It is predicted that 5G technology will allow flexible, reliable and secure wireless networks to connect people with all applications, services, and “things”. With the advent of 5G, new technologies continue to emerge to which we will need to adapt. While adapting these new technologies, there is a need for cooperation and sharing information.
REST APIs are central to this process. They can maximise technology innovation and optimise the efficiency of sharing information to deliver value-added services. In this context; for sharing location and addressing data; Geospatial Rest APIs play an important role for the organisations and industries who manage Geographical Information Systems via web-based portals that allow sharing, using and developing geographic information.

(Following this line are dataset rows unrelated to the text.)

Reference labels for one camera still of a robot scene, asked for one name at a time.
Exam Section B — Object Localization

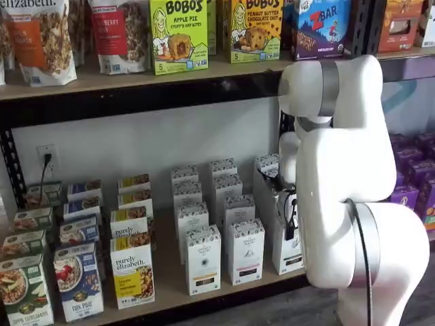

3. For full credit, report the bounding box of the blue flax oatmeal box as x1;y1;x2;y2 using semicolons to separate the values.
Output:
59;215;100;246
53;242;105;323
63;196;103;222
67;179;103;202

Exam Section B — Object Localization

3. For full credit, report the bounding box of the yellow purely elizabeth box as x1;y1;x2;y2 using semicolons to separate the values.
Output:
117;173;151;192
117;191;154;219
109;234;156;310
109;206;150;239

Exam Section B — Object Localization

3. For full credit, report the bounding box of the yellow Bobo's peanut butter box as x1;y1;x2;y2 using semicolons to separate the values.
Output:
220;0;283;65

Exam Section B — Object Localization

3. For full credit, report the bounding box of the white box orange strip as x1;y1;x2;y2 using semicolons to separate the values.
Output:
170;165;199;186
172;181;203;209
174;201;210;264
185;225;222;296

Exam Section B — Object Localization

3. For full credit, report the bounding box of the orange purely elizabeth granola bag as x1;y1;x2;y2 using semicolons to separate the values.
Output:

In the Telecom industry, for instance, mobile network operators have developed GIS management strategies to prepare for 5G. For achieving this; they have improved their infrastructures by providing Geospatial REST APIs and they let consumers use these location-based web services.
The availability of these REST APIs has allowed the geospatial, telecommunications, and Big Data industries to implement software and services. By embracing REST APIs, these industries will provide smart networked communications environments such as 5G roll out.
With the rollout of 5G, the future is going to be even greater for the GIS industries who want to use GIS and maps by building their own creative maps and sharing them on the web or on mobile devices.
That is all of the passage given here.